**DATA PROVIDED**.
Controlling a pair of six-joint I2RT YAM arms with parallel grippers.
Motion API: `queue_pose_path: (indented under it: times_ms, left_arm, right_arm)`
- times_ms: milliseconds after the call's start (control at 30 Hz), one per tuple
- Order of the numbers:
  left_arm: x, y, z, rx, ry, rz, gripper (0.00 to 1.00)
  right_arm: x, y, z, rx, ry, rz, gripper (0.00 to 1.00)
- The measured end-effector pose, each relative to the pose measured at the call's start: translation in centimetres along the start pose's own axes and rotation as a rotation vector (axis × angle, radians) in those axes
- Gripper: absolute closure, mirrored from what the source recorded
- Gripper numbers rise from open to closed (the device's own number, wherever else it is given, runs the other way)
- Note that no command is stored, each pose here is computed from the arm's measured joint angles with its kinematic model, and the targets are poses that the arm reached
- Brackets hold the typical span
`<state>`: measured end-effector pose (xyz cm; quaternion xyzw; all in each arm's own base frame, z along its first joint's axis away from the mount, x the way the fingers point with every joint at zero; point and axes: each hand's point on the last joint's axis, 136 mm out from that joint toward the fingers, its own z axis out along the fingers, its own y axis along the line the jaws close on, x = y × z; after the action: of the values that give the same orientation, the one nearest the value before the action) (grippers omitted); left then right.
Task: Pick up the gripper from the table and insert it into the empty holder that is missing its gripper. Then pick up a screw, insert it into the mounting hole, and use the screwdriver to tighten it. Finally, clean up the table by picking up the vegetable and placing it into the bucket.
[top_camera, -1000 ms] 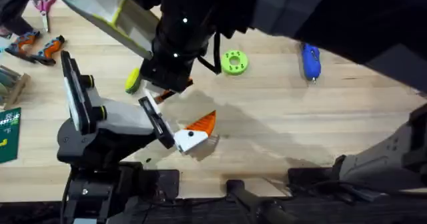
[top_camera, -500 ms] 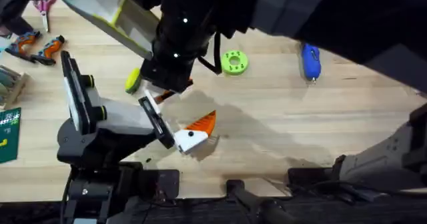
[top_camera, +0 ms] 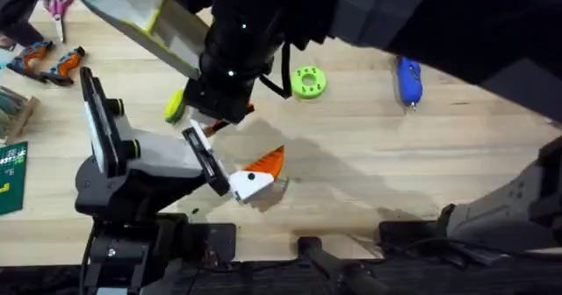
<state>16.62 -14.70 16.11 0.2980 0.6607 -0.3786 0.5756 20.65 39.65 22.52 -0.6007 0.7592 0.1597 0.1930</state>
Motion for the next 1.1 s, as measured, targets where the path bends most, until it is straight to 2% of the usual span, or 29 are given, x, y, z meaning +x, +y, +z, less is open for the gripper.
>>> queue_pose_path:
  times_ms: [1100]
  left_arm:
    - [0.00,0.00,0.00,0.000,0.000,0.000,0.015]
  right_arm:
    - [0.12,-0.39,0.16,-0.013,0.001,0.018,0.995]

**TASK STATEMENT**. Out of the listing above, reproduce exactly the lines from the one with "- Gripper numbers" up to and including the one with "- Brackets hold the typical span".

**RESPONSE TO THIS EXERCISE**.
- Gripper numbers rise from open to closed (the device's own number, wherever else it is given, runs the other way)
- Note that no command is stored, each pose here is computed from the arm's measured joint angles with its kinematic model, and the targets are poses that the arm reached
- Brackets hold the typical span

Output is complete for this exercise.